(Extracted records)
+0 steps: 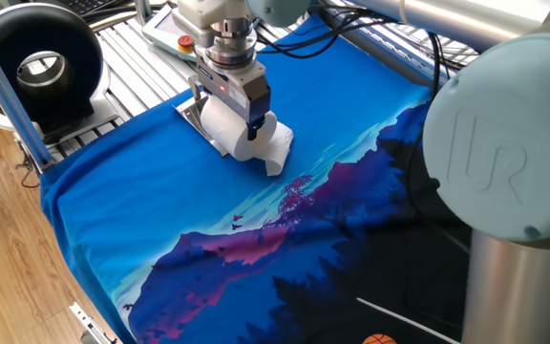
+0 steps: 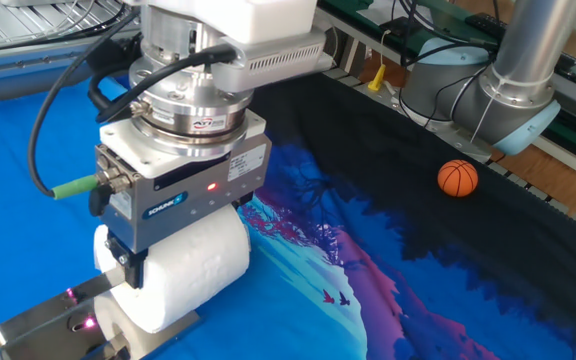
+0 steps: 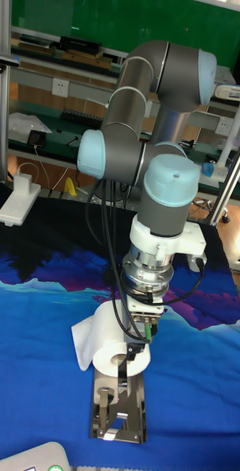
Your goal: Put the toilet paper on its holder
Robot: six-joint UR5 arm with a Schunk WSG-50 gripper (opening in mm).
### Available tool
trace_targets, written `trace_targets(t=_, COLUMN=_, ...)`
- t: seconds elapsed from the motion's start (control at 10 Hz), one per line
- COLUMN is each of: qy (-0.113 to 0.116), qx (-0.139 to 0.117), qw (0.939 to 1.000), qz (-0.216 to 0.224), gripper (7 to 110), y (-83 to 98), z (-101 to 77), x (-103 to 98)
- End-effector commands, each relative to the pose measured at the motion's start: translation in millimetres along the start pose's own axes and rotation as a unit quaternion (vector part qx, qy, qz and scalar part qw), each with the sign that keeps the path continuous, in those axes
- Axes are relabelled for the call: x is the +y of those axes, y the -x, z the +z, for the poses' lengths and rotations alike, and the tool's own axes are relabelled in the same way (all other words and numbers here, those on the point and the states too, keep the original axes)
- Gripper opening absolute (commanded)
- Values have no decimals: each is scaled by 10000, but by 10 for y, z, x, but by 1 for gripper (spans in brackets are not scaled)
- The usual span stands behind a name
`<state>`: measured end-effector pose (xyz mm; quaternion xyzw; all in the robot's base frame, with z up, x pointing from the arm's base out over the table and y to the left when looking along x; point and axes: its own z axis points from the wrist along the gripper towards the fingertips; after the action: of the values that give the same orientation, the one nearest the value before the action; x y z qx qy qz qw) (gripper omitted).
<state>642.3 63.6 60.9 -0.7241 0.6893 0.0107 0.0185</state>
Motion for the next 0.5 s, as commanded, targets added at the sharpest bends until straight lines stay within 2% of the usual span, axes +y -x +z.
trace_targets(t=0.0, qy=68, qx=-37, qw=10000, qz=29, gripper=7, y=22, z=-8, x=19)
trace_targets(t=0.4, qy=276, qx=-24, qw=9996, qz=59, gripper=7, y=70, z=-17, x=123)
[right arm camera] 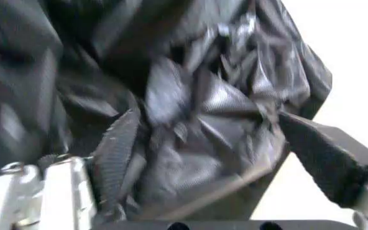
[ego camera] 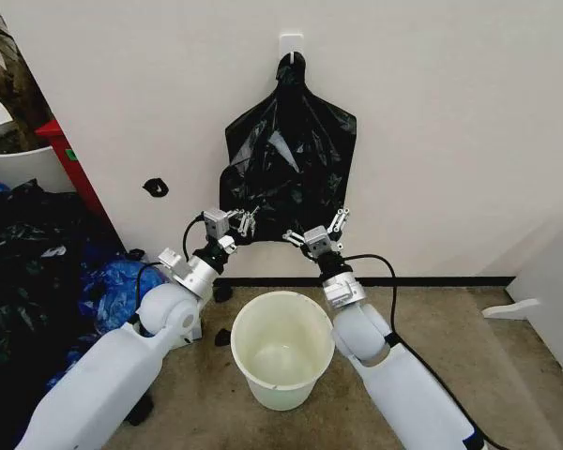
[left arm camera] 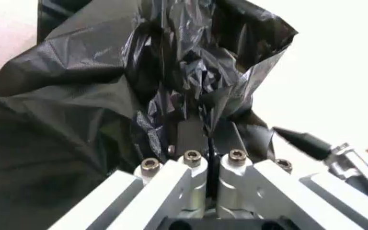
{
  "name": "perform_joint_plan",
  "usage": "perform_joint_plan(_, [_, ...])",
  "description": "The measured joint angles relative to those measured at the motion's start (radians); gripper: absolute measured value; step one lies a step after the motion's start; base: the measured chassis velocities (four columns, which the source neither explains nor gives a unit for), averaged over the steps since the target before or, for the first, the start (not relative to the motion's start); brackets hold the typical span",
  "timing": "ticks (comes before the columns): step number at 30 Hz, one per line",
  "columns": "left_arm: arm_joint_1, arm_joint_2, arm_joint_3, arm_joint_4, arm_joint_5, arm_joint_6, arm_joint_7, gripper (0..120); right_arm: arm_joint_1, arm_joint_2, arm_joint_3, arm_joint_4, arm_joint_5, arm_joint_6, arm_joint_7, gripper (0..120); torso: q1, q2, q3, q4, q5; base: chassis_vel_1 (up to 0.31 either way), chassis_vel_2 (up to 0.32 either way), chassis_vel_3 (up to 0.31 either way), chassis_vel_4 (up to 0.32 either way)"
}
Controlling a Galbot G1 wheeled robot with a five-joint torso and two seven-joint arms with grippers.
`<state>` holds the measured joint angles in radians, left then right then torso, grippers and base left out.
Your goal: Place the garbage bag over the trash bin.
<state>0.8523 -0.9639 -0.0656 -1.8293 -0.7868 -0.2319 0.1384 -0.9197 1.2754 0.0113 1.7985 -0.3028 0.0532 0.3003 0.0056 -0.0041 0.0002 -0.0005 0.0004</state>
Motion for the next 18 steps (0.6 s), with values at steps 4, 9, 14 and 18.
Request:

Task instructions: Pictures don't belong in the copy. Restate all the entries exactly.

Response to the exercise:
+0 steps: 
+0 steps: 
+0 steps: 
Your goal: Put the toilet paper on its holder
Robot: six-joint UR5 arm with a Schunk WSG-50 gripper (opening in mm).
### Available tool
trace_targets, written `trace_targets(t=_, COLUMN=_, ...)`
- t: seconds elapsed from the motion's start (control at 10 Hz), one per line
- COLUMN is each of: qy (-0.113 to 0.116), qx (-0.139 to 0.117), qw (0.939 to 1.000), qz (-0.216 to 0.224), gripper (7 to 110), y (-83 to 98), z (-101 to 77), x (-103 to 98)
- End-effector commands, each relative to the pose measured at the motion's start: translation in millimetres along the start pose's own axes and rotation as a unit quaternion (vector part qx, qy, qz and scalar part qw), each with the sign that keeps the path continuous, in those axes
- Axes are relabelled for the call: x is the +y of those axes, y the -x, z the +z, for the poses' lengths and rotations alike, and the tool's own axes are relabelled in the same way (all other words and numbers here, those on the point and the states too, keep the original axes)
- Gripper opening absolute (commanded)
- Values have no decimals: each is scaled by 10000, but by 10 for y, z, x, but by 1 for gripper (spans in brackets are not scaled)
- The usual span stands behind a name
`<state>`: measured end-effector pose (xyz mm; quaternion xyzw; all in the robot's base frame, with z up, x pointing from the arm's base out over the table and y to the left when looking along x; point and axes: its own z axis points from the wrist along the gripper towards the fingertips; after the action: of the values that give the same orientation, the one nearest the value before the action; x y z qx qy qz qw) (gripper omitted).
<state>642.3 63.6 60.9 -0.7241 0.6893 0.0107 0.0185</state>
Motion for the next 0.5 s, as commanded, targets added at the sharpest bends until straight lines stay within 2% of the usual span, axes +y -x +z.
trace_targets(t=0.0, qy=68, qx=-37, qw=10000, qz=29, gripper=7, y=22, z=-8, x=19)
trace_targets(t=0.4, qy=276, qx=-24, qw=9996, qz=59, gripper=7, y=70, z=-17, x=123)
[right arm camera] 
[ego camera] 
[left arm camera] 
{
  "name": "perform_joint_plan",
  "usage": "perform_joint_plan(_, [_, ...])",
  "description": "The measured joint angles relative to those measured at the motion's start (radians); gripper: absolute measured value; step one lies a step after the motion's start; base: the measured chassis velocities (four columns, which the source neither explains nor gives a unit for), averaged over the steps since the target before or, for the first, the start (not relative to the motion's start); brackets hold the typical span",
  "timing": "ticks (comes before the columns): step number at 30 Hz, one per line",
  "columns": "left_arm: arm_joint_1, arm_joint_2, arm_joint_3, arm_joint_4, arm_joint_5, arm_joint_6, arm_joint_7, gripper (0..120); right_arm: arm_joint_1, arm_joint_2, arm_joint_3, arm_joint_4, arm_joint_5, arm_joint_6, arm_joint_7, gripper (0..120); torso: q1, q2, q3, q4, q5; base: chassis_vel_1 (up to 0.31 either way), chassis_vel_2 (up to 0.32 either way), chassis_vel_3 (up to 0.31 either way), chassis_vel_4 (up to 0.32 either way)"
}
Controlling a Galbot G1 wheeled robot with a five-joint torso and two seven-joint arms with grippers.
`<state>` holds the measured joint angles in radians, left then right then torso, grippers and base left out.
Your goal: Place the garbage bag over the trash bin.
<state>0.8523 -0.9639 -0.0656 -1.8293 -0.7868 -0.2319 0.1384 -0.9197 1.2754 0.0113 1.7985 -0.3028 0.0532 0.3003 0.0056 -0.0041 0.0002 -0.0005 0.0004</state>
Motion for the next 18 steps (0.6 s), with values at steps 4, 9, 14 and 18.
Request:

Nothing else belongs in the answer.